Buenas prácticas para que los montes no ardan

  • Aprovechamiento local: Formar una agrupación de propietarios forestales para la gestión conjunta, estratégica y sostenible de sus fincas es el paso más importante para asegurar la gestión forestal en zonas como Cuenca, donde la mayoría de fincas son muy pequeñas y están en propiedad privada.  
  • Limpieza y gestión del sotobosque: El desbroce regular y la apertura de cortafuegos limitan el avance del fuego.
  • Múltiples prácticas de bioeconomía forestal: promover más usos para el bosque fomenta un mejor cuidado del mismo. Una de las más importantes es el pastoreo o la ganadería extensiva, ya que ayuda a reducir el combustible en el bosque.
  • Vigilancia y presencia rural: Más población en los pueblos implica más ojos y reacción rápida. Los agentes medioambientales y brigadas locales han demostrado en Cuenca que el 90% de los conatos se extinguen antes de ser un gran incendio, gracias a su presencia y rapidez de reacción.
  • Diversidad de especies: Es fundamental fomentar bosques mixtos, con especies autóctonas maduras y resistentes al fuego, como el alcornoque o la encina, que arden con menor intensidad y más lentamente que, por ejemplo, el eucalipto, especie altamente inflamable. Crear paisajes en mosaico que combinen masas forestales, cultivos y pastos ayuda a interrumpir la continuidad del combustible y reduce el riesgo de grandes incendios. También es clave mantener formaciones de matorral con cierta resistencia a la combustión y apostar por técnicas tradicionales como el pastoreo extensivo, la gestión selectiva con cortafuegos y quemas prescritas. 
  • Educación y cultura forestal: La prevención empieza en la escuela y en la comunidad. Campañas informativas, sensibilización sobre los riesgos y formación en el uso responsable del monte son claves.
  • Normativas y sanciones eficaces: Prohibición total de fuegos en época de riesgo, multas por imprudencias, control de quemas agrícolas y limpieza de márgenes de carreteras y vías férreas.

El reto: hacia una gestión forestal preventiva y comunitaria

En 2025, los grandes incendios forestales en España no son sólo un fenómeno natural, sino la consecuencia de factores sociales, económicos y climáticos. Apostar por la gestión forestal responsable, la bioeconomía rural, el desarrollo local y la recuperación del tejido social es el mejor “cortafuegos” frente a un futuro cada vez más incierto.

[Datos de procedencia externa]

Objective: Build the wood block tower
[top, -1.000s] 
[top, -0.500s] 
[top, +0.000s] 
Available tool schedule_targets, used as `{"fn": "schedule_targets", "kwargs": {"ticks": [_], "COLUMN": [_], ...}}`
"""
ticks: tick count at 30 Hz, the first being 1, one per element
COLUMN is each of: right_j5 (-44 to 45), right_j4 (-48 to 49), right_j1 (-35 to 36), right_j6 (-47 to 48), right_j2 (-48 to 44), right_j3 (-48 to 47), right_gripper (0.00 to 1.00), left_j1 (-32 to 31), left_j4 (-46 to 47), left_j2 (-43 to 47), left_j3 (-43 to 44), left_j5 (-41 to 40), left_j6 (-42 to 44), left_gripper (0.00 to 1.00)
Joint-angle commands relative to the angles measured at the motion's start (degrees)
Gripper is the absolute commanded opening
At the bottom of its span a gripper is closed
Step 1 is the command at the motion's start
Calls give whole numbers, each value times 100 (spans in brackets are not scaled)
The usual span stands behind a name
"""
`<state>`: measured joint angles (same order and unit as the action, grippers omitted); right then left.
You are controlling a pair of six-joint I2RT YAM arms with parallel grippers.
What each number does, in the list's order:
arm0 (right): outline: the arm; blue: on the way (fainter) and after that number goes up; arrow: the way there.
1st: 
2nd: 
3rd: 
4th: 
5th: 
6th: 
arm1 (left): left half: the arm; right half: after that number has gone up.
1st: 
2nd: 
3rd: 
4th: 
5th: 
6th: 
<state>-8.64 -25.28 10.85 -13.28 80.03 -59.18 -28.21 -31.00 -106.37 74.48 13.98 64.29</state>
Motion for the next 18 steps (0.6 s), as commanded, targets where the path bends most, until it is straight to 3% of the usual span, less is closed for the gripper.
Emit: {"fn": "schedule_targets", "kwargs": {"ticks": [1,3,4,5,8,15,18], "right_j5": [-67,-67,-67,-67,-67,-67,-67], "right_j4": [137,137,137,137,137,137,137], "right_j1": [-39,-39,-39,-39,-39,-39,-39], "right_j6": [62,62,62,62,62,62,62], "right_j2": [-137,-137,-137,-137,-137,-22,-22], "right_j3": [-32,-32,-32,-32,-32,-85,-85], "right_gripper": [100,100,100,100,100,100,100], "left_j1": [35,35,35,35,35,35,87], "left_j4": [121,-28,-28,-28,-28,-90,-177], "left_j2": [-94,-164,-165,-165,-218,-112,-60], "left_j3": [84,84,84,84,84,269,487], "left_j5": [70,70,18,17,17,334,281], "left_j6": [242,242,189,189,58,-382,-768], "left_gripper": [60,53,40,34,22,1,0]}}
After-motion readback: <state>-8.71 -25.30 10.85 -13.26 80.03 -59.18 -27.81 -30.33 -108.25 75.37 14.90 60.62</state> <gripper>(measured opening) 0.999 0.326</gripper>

Experiencias como la de Palancares en Cuenca, o comunidades gallegas que gestionan su propio monte, demuestran que se puede revertir la tendencia. Proteger los bosques hoy es invertir en vida, economía y seguridad para las próximas generaciones.

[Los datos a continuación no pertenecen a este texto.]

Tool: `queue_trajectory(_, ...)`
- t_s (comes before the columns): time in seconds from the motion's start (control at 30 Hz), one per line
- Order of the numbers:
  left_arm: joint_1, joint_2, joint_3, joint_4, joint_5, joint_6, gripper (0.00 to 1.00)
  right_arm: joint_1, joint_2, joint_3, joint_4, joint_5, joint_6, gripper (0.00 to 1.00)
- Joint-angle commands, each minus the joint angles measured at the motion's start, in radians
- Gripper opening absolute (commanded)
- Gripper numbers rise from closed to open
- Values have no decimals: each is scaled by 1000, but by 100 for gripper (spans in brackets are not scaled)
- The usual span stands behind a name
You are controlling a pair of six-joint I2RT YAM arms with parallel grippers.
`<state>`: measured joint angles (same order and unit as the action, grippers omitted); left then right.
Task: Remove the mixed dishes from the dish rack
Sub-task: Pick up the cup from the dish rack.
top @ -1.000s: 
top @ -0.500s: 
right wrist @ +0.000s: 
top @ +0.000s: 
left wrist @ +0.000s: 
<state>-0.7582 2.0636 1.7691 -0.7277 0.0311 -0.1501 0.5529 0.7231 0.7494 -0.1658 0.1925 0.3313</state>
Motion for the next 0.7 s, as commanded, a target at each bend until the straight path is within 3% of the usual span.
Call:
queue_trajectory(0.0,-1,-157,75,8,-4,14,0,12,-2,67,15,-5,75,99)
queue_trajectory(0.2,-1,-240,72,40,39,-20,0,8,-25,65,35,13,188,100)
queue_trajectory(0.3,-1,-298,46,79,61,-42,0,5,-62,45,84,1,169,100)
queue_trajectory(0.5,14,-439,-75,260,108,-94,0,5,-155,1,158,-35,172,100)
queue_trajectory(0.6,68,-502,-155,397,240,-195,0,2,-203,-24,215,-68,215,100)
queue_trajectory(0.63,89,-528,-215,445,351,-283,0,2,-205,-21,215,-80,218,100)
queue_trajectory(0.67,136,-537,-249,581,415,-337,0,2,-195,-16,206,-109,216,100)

¿Qué podemos hacer como ciudadanos para prevenir incendios forestales en España?

  • Infórmate sobre el estado del monte en tu territorio.
  • Participa en acciones de prevención y actividades de tu municipio.
  • Apoya los productos de gestión forestal certificada (como FSC).
  • Ayuda a difundir la importancia de cuidar el monte y denunciar imprudencias.
  • Si eres parte de una comunidad rural, únete o impulsa agrupaciones de propietarios forestales para gestionar juntos y mantener limpios y rentables vuestros bosques. Aquí te explicamos cómo. 

La prevención es tarea de todos. Solo así se logrará cambiar la historia de los incendios forestales en España y asegurar un futuro resiliente para los pueblos y para el bosque. Desde UFIL seguiremos impulsando la gestión sostenible e innovadora de nuestros territorios rurales.